Phelps’ courthouse was also the last of four courthouses for La Salle County, first established as a governmental division of the state in 1858 and already in need of some law and order. Cotulla, like many rural Texas towns, was a rough-and-tumble community in the 1800’s. One account stated that railroad conductors announced passenger arrival with a robust “Cotulla! Get your guns ready.”

The county’s first courthouse, a two-story masonry building in the Second Empire style and completed in 1884, featured a tower, exterior window shutters, and a clock. Twelve years later it burned down. The 1897 replacement, a two-story with a pitched roof, included a new safe, two coats of paint “inside and out”, and a side tower with a minaret-style flourish. It didn’t last either. According to a note attached to a surviving photograph of the courthouse, “Fire bug struck again”. The third La Salle County Courthouse, completed in 1904, attempted to replicate the basics – two stories, brick, tower, clock, and slate roof. In the end, however, La Salle County citizens wanted something just a little more modern. A demolition crew leveled the building and the county hired Phelps to design the edifice in the Art Deco style, complete with jail on the top floor and featuring glazed bricks, terra cotta, the gilded eagles, sixty county insignias over the windows, terrazzo floors, and vault doors.

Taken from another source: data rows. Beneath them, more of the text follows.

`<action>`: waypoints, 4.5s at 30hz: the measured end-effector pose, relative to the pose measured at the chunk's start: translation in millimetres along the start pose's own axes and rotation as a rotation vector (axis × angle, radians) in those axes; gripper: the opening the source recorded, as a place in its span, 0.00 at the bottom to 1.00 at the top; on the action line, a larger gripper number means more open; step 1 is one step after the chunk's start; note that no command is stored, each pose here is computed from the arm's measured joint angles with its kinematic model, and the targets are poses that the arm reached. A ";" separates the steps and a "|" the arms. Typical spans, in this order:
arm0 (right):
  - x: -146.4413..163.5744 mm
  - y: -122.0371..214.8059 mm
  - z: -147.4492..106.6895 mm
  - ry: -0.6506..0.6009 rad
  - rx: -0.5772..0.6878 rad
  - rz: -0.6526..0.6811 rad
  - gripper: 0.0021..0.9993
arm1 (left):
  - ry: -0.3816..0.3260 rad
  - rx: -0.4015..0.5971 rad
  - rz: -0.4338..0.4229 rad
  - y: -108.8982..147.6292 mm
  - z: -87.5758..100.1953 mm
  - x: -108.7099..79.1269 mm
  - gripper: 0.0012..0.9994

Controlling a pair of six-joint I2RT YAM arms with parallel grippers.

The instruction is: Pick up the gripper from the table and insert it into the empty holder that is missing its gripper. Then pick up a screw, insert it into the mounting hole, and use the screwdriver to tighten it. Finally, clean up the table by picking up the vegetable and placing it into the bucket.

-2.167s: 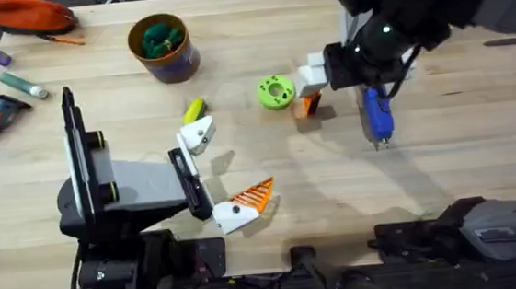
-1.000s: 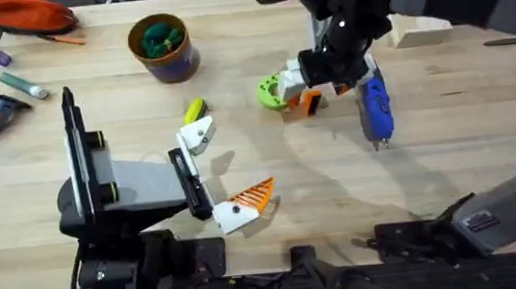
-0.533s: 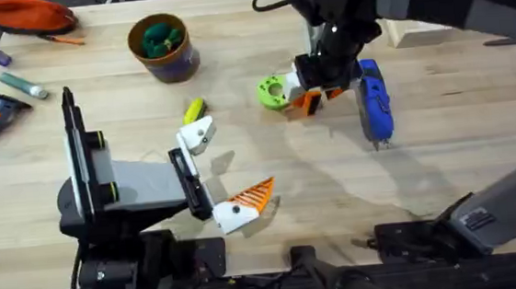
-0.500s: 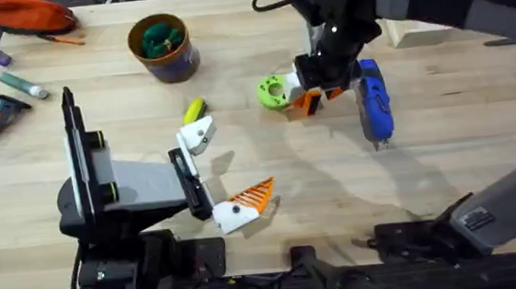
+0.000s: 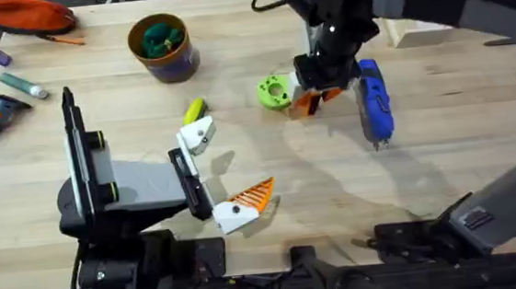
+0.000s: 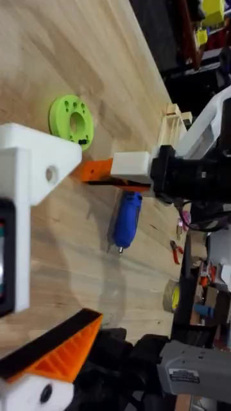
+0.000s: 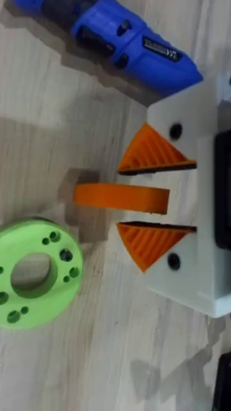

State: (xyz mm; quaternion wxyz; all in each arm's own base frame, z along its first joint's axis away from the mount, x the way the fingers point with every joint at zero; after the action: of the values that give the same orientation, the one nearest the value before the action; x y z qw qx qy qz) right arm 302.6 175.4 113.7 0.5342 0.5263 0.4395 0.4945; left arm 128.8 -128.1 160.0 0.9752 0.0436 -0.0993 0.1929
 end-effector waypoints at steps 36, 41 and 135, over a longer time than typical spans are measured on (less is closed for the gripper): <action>-1.3 4.2 -2.7 0.002 0.014 -0.011 0.02 | 0.000 0.000 0.000 0.0 0.0 0.0 0.99; -1.3 4.3 -2.7 0.002 0.014 -0.011 0.01 | 0.000 0.000 0.000 0.0 0.0 0.0 0.99; 32.6 61.6 -82.0 0.218 0.396 1.477 0.01 | 0.000 0.000 0.000 0.0 0.0 -0.1 0.99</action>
State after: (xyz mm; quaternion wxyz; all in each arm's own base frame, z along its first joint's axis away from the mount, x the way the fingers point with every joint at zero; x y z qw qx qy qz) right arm 221.4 215.5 171.8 -0.0848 0.7171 0.1050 0.6838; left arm 128.7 -128.1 160.1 0.9752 0.0436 -0.0993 0.1928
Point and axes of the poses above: each hand's point on the last joint's axis, 136 mm out from that joint toward the fingers, its own y axis back along the fingers, its own x axis along the line the jaws close on, z = x × y, the point moved 3 cm from there along y, back along the fingers, and after that the axes turned 15 degrees about -y, right-handed, at the moved point
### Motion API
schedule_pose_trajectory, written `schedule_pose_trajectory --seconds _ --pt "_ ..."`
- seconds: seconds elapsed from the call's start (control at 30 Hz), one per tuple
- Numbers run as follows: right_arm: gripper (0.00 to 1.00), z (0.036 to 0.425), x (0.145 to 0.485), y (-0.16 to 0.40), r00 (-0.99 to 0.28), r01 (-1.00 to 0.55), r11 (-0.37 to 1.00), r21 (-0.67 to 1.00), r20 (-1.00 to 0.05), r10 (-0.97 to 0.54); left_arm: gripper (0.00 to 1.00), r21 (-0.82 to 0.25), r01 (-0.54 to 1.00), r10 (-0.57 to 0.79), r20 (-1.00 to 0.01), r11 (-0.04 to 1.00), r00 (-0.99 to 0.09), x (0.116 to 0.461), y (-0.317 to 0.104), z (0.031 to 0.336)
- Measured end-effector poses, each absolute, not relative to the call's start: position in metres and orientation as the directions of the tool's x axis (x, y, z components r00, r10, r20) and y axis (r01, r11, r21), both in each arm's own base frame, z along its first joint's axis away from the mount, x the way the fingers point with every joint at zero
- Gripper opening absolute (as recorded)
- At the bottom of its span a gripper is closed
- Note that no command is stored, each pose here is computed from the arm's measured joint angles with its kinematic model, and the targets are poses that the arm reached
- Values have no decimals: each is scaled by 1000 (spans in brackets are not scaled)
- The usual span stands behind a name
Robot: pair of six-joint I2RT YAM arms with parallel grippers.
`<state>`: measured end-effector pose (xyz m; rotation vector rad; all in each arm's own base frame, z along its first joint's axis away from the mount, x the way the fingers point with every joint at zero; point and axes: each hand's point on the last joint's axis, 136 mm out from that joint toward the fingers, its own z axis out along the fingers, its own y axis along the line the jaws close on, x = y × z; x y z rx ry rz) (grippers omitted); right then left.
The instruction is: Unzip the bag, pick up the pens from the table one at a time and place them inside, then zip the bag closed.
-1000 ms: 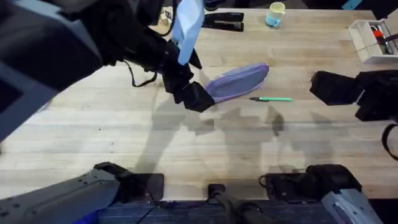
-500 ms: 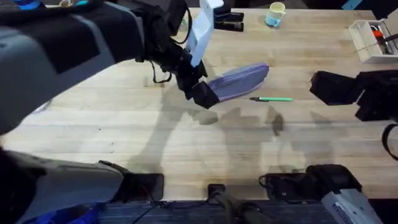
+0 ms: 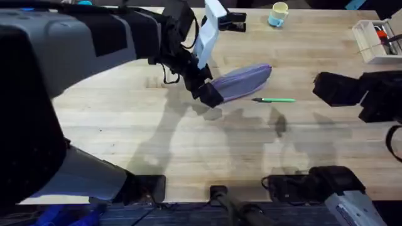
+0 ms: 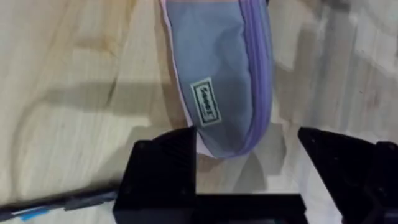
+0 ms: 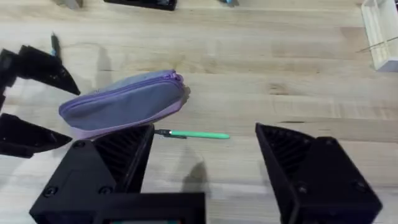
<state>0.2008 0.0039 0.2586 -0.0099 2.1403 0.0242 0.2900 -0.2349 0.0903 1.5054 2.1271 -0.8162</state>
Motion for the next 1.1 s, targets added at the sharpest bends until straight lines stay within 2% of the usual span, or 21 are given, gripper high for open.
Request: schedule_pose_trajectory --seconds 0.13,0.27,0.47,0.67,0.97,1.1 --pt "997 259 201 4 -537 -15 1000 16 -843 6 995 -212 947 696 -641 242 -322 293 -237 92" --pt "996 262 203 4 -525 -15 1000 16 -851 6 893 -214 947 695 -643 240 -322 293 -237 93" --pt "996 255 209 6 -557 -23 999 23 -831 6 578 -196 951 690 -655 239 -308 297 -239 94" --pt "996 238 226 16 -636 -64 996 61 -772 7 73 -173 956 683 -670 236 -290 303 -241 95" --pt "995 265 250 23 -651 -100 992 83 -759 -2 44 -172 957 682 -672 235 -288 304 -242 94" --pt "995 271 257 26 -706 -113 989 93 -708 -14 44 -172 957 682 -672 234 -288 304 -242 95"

The late 1920’s marks the introduction of the Art Deco style for our Texas courthouses, an architectural design that accentuates clean lines and crisp, soaring verticals with distinct geometric patterning. According to the restoration team for the 1931 courthouse, the Art Deco style of the building is a variant of the Moderne style, which remained popular into the 1950s, especially in South Texas.

Although gilded eagles express a decidedly American ideal, the courthouse details also make subtle reference to both the design’s French Beaux-Arts inspiration as well as the county’s French namesake – seventeenth century explorer René-Robert Cavelier, Sieur de La Salle. Along the spandrels, or the spaces between the windows of the first floor and the second floor, highly decorative and stylized polychrome floral patterns surround shields featuring the letters "L" and "S" formed in terra cotta; American-made, perhaps, but French in spirit.